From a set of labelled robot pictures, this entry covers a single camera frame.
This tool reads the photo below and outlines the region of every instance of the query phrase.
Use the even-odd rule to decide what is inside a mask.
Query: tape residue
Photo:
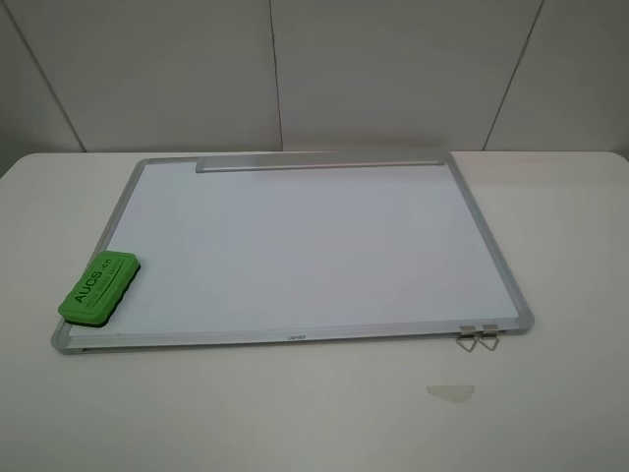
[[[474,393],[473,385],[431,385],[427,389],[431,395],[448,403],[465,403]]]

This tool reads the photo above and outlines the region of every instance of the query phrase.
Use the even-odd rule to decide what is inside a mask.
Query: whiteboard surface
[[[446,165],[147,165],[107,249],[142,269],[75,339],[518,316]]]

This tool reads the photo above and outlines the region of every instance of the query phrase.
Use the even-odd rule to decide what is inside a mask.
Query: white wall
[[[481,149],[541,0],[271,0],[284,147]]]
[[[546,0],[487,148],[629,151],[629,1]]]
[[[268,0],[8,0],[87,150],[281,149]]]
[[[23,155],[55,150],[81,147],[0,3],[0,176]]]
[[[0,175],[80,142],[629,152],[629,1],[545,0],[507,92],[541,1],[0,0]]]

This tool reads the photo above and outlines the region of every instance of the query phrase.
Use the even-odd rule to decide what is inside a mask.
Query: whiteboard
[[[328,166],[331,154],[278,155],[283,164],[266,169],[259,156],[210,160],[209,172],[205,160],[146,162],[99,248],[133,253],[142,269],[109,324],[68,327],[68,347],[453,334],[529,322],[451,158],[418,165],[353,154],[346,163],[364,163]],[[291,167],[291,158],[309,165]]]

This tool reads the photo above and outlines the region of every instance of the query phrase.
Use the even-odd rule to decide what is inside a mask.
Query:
§ §
(Activity): Could you output the lines above exactly, with no pictures included?

(Answer to this exercise):
From a set of labelled robot pictures, this entry covers a single camera frame.
This tool reads the photo below and outlines the region of every instance of the query phrase.
Use the even-odd rule to decide what is inside a mask.
Query: tape residue
Photo:
[[[474,393],[473,385],[431,385],[427,389],[431,395],[448,403],[465,403]]]

This tool reads the photo above and outlines the region of every instance of the query phrase.
Use the even-odd rule to decide what is inside a mask.
Query: whiteboard surface
[[[446,165],[147,165],[107,249],[142,269],[75,339],[518,316]]]

This tool reads the photo above and outlines the region of every instance of the query phrase.
Use the even-odd rule to decide what is inside a mask.
Query: white wall
[[[481,149],[541,0],[271,0],[284,147]]]
[[[546,0],[487,148],[629,151],[629,1]]]
[[[268,0],[8,0],[87,150],[281,149]]]
[[[23,155],[55,150],[81,147],[0,3],[0,176]]]
[[[0,175],[80,142],[629,152],[629,1],[545,0],[507,92],[541,1],[0,0]]]

This tool reads the photo above and outlines the region of every instance of the query phrase.
Use the even-odd rule to decide what is inside a mask.
Query: whiteboard
[[[328,166],[331,154],[278,155],[283,164],[266,169],[259,156],[210,160],[209,172],[205,160],[146,162],[99,248],[133,253],[142,269],[109,324],[68,327],[68,347],[453,334],[529,322],[451,158],[418,165],[353,154],[346,163],[364,163]],[[291,167],[291,158],[309,165]]]

This tool reads the photo above and outlines the region of every instance of the query phrase.
Use the even-odd rule to decide what is inside a mask.
Query:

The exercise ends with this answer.